I'm trying to export out our attached documents in the T_CUST_DOC doc_contents field, and having some trouble. To test, I exported one out using BCP, but adobe gave me an error "Acrobat could not open '762bcp.pdf' because it is either not a supported file type or because the file has been damaged;
I read in another message that these attached documents are stored as OLE Objects with a header. I noticed the size difference between my output file and one manually extracted file, and wrote a quick python script to export out the binary file and strip off the first 1437KB. It created a file of the same size as the original, but adobe still won't open it and a file compare shows they different.

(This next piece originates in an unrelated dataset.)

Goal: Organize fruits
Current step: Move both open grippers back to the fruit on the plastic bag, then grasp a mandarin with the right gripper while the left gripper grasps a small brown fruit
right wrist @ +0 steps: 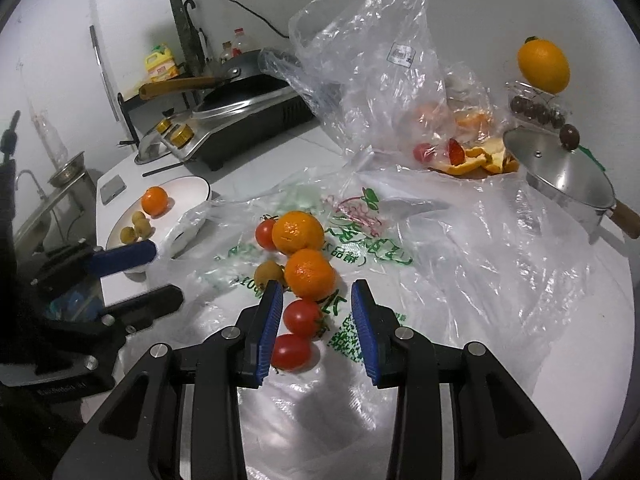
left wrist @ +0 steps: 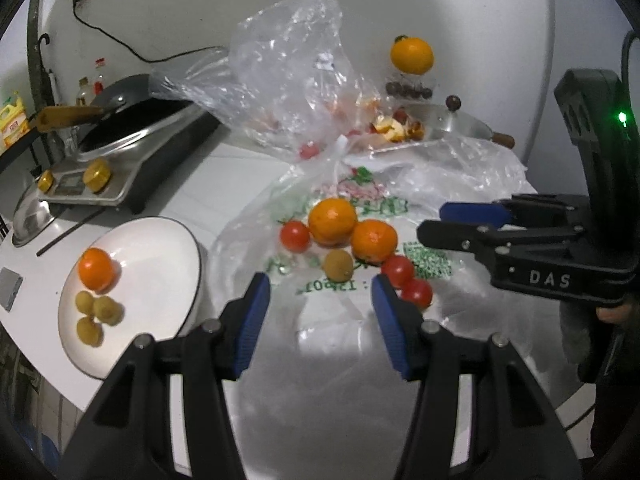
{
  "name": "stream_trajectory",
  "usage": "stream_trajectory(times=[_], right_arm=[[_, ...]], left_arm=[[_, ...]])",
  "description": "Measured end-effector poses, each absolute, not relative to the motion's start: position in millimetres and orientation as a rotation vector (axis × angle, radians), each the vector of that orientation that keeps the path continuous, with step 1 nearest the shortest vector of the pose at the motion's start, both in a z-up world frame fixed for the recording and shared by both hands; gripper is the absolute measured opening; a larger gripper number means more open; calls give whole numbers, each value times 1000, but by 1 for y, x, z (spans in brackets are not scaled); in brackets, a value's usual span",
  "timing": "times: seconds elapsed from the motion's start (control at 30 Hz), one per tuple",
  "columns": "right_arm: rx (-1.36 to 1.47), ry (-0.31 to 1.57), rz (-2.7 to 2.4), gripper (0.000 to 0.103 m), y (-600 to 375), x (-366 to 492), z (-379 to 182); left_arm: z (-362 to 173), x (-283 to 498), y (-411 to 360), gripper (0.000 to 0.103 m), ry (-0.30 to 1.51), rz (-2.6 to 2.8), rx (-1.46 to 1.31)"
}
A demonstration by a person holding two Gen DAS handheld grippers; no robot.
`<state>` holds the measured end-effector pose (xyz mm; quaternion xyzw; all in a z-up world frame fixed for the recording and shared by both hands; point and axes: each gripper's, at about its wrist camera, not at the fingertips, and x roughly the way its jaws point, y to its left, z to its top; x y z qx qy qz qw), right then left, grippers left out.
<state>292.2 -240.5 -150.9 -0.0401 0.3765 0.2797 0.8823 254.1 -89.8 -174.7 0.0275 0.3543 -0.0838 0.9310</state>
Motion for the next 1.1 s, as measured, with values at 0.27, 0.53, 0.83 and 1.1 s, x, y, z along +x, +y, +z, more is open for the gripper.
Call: stream_trajectory(times=[0.27,0.53,0.83,1.1], right_arm=[[-89,813,645,38,-227,314,-160],[-94,869,674,38,-218,331,-178],[-8,873,647,38,-243,343,-176],[47,846,520,38,-272,352,-173]], left_arm=[[-184,273,-97,54,741,-169,87],[-198,287,-103,53,772,-172,111],[-205,297,-121,49,781,-202,151],[-216,309,-123,41,818,-202,163]])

So any advice here on how to export these images? They're taking up too much space and we've decided to let them live outside of Tess.
Thanks,
John
The OLE header may vary in length, but is always within the first 300 characters of the file. Further, it varies in length and position by file type. Simply removing data from the start of the file to make sizes match won't do the trick, I'm afraid.
This article gives a good example of a function used to extract the root binary file and eliminate the OLE header, for various graphic file types. It might be easy to locate the corresponding data in your PDF files and modify the function to work for those as well:
http://blogs.msdn.com/b/pranab/archive/2008/07/15/removing-ole-header-from-images-stored-in-ms-access-db-as-ole-object.aspx
Hope this helps!